Goal of the exercise »
Each line of the data must be given back verbatim, with pictures removed.

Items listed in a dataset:

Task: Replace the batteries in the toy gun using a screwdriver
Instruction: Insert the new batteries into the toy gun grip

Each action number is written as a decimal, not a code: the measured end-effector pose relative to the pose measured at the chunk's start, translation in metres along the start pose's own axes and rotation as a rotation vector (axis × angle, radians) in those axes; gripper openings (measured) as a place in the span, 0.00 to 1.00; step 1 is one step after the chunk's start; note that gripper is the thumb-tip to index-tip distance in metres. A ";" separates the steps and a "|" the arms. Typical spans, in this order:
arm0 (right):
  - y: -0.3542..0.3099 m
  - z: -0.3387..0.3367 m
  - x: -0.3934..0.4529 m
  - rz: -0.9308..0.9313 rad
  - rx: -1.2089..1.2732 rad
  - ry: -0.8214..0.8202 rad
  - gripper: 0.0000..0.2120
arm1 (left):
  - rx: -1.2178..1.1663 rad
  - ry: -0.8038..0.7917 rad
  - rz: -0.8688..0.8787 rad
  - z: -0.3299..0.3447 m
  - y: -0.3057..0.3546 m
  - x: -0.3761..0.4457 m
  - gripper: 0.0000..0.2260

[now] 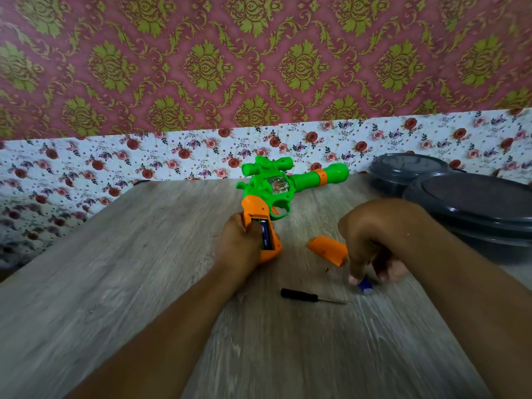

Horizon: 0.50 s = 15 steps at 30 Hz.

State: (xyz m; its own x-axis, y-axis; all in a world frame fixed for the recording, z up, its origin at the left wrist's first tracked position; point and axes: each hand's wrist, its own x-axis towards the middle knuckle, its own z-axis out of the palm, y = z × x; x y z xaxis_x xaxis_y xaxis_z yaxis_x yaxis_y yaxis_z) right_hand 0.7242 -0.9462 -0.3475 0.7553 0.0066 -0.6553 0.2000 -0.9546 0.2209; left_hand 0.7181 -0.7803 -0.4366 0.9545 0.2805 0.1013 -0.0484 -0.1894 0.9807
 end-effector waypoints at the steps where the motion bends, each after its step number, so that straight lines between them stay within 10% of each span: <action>1: -0.001 0.002 -0.002 0.005 0.007 0.040 0.17 | 0.001 0.000 0.001 0.000 0.000 0.000 0.11; 15: -0.019 0.001 0.011 -0.395 0.221 0.552 0.11 | -0.024 0.007 0.012 0.000 -0.001 0.002 0.08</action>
State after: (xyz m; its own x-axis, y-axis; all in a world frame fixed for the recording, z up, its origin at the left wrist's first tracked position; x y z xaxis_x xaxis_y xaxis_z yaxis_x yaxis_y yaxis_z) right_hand 0.7283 -0.9285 -0.3598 0.8698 0.4585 -0.1821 0.4368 -0.8873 -0.1478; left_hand 0.7199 -0.7798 -0.4377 0.9517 0.2851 0.1143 -0.0670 -0.1705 0.9831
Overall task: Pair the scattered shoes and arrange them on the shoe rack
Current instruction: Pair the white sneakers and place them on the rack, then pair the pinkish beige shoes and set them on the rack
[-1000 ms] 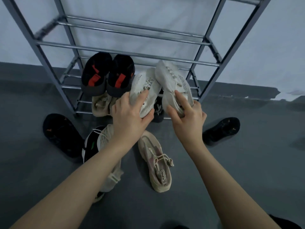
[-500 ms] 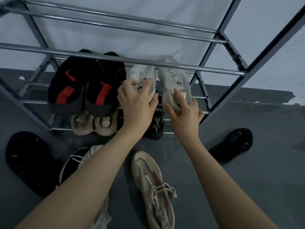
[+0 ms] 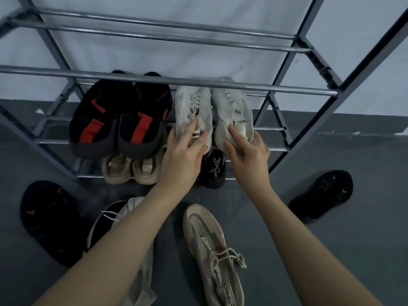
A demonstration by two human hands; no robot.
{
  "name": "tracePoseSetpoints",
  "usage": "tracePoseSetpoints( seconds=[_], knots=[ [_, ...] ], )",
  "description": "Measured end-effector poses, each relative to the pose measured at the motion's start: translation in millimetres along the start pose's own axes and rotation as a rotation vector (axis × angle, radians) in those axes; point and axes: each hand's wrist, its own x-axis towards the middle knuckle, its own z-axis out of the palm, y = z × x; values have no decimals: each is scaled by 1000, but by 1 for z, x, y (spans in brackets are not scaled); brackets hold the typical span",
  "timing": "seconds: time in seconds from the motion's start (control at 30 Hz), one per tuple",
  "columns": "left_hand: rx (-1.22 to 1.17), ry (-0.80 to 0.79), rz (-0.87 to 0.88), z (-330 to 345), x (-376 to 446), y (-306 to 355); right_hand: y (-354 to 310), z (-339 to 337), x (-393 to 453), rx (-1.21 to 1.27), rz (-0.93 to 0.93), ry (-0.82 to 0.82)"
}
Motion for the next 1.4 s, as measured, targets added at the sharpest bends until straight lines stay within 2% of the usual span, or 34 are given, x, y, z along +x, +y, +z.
tracePoseSetpoints(
  seconds=[0.17, 0.37, 0.6, 0.77, 0.93, 1.03, 1.23, 1.4],
  knots=[
    [13, 109, -3, 8, 10, 2, 3, 6, 7, -66, -21, 9],
    [85, 67, -26, 13, 6, -4, 3, 5, 8, -193, -32, -29],
    [231, -82, -93, -7, 6, 1, -8, -5, 5, -268, 20, -118],
    [215, -93, -84, -31, -4, 9, -31, -12, -18, -281, -46, -45],
    [243, -37, -115, -83, -28, 8, -70, -19, -45, -267, -153, -49],
    [242, -7, -138, -128, -50, 3, -105, -17, -58, -233, -278, -88],
    [250, 54, -354, -224, -106, -18, -197, 10, -71, -87, -435, -177],
    [339, 121, -530, -296, -167, -45, -276, 57, -103, 35, -596, -359]
  ],
)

Expected output »
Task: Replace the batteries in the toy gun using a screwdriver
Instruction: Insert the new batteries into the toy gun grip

Each action number is written as a decimal, not a code: the measured end-effector pose relative to the pose measured at the chunk's start, translation in metres along the start pose's own axes and rotation as a rotation vector (axis × angle, radians) in those axes; gripper openings (measured) as a place in the span, 0.00 to 1.00; step 1 is one step after the chunk's start; note that gripper is the thumb-tip to index-tip distance in metres. A ";" separates the steps and a "|" the arms. Typical spans, in this order:
arm0 (right):
  - y: -0.3542..0.3099 m
  - z: -0.3387..0.3367 m
  - x: -0.3934..0.4529 m
  - rz: -0.9308..0.9313 rad
  - rx: -1.2089..1.2732 rad
  - ry: -0.8214..0.8202 rad
  - gripper: 0.0000..0.2120
arm1 (left):
  - rx: -1.2178..1.1663 rad
  - ry: -0.8038..0.7917 rad
  - rz: -0.8688..0.8787 rad
  - z: -0.3299..0.3447 m
  - y: -0.3057..0.3546 m
  - x: -0.3761..0.4457 m
  - gripper: 0.0000..0.2260

[now] 

Horizon: 0.50 s = 15 steps at 30 Hz.

State: (xyz m; its own x-axis, y-axis; all in a world frame fixed for the recording, z up, its origin at the left wrist's first tracked position; point and axes: each hand's wrist, its own x-axis towards the middle knuckle, its own z-axis out of the palm, y = z × x; x y z xaxis_x xaxis_y xaxis_z yaxis_x yaxis_y yaxis_z) right_hand 0.7242 -0.9462 -0.3475 0.7553 0.0066 -0.6553 0.2000 -0.9546 0.2209; left_hand 0.7181 -0.7803 -0.4366 0.9545 0.2805 0.1013 -0.0484 -0.1894 0.9807
 end-effector waypoints at the steps where the motion bends, each after its step number, so that straight lines between them stay within 10% of each span: <action>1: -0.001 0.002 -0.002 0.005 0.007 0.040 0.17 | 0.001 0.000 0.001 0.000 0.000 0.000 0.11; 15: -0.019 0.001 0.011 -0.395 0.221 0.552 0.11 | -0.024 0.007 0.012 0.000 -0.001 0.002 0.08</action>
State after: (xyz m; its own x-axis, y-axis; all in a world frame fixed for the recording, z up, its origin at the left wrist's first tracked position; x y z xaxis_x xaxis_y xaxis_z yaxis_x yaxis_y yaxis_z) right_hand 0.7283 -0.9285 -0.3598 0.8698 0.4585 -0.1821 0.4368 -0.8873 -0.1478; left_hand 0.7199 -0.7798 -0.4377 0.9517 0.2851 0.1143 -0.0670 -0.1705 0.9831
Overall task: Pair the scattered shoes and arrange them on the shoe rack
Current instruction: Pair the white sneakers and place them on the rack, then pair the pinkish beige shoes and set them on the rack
[-1000 ms] 
[-500 ms] 
[+0 ms] 
A demonstration by two human hands; no robot.
{
  "name": "tracePoseSetpoints",
  "usage": "tracePoseSetpoints( seconds=[_], knots=[ [_, ...] ], )",
  "description": "Measured end-effector poses, each relative to the pose measured at the motion's start: translation in millimetres along the start pose's own axes and rotation as a rotation vector (axis × angle, radians) in those axes; point and axes: each hand's wrist, its own x-axis towards the middle knuckle, its own z-axis out of the palm, y = z × x; values have no decimals: each is scaled by 1000, but by 1 for z, x, y (spans in brackets are not scaled); brackets hold the typical span",
  "timing": "seconds: time in seconds from the motion's start (control at 30 Hz), one per tuple",
  "columns": "left_hand: rx (-1.22 to 1.17), ry (-0.80 to 0.79), rz (-0.87 to 0.88), z (-330 to 345), x (-376 to 446), y (-306 to 355); right_hand: y (-354 to 310), z (-339 to 337), x (-393 to 453), rx (-1.21 to 1.27), rz (-0.93 to 0.93), ry (-0.82 to 0.82)"
}
Motion for the next 1.4 s, as measured, targets added at the sharpest bends until straight lines stay within 2% of the usual span, or 34 are given, x, y, z along +x, +y, +z.
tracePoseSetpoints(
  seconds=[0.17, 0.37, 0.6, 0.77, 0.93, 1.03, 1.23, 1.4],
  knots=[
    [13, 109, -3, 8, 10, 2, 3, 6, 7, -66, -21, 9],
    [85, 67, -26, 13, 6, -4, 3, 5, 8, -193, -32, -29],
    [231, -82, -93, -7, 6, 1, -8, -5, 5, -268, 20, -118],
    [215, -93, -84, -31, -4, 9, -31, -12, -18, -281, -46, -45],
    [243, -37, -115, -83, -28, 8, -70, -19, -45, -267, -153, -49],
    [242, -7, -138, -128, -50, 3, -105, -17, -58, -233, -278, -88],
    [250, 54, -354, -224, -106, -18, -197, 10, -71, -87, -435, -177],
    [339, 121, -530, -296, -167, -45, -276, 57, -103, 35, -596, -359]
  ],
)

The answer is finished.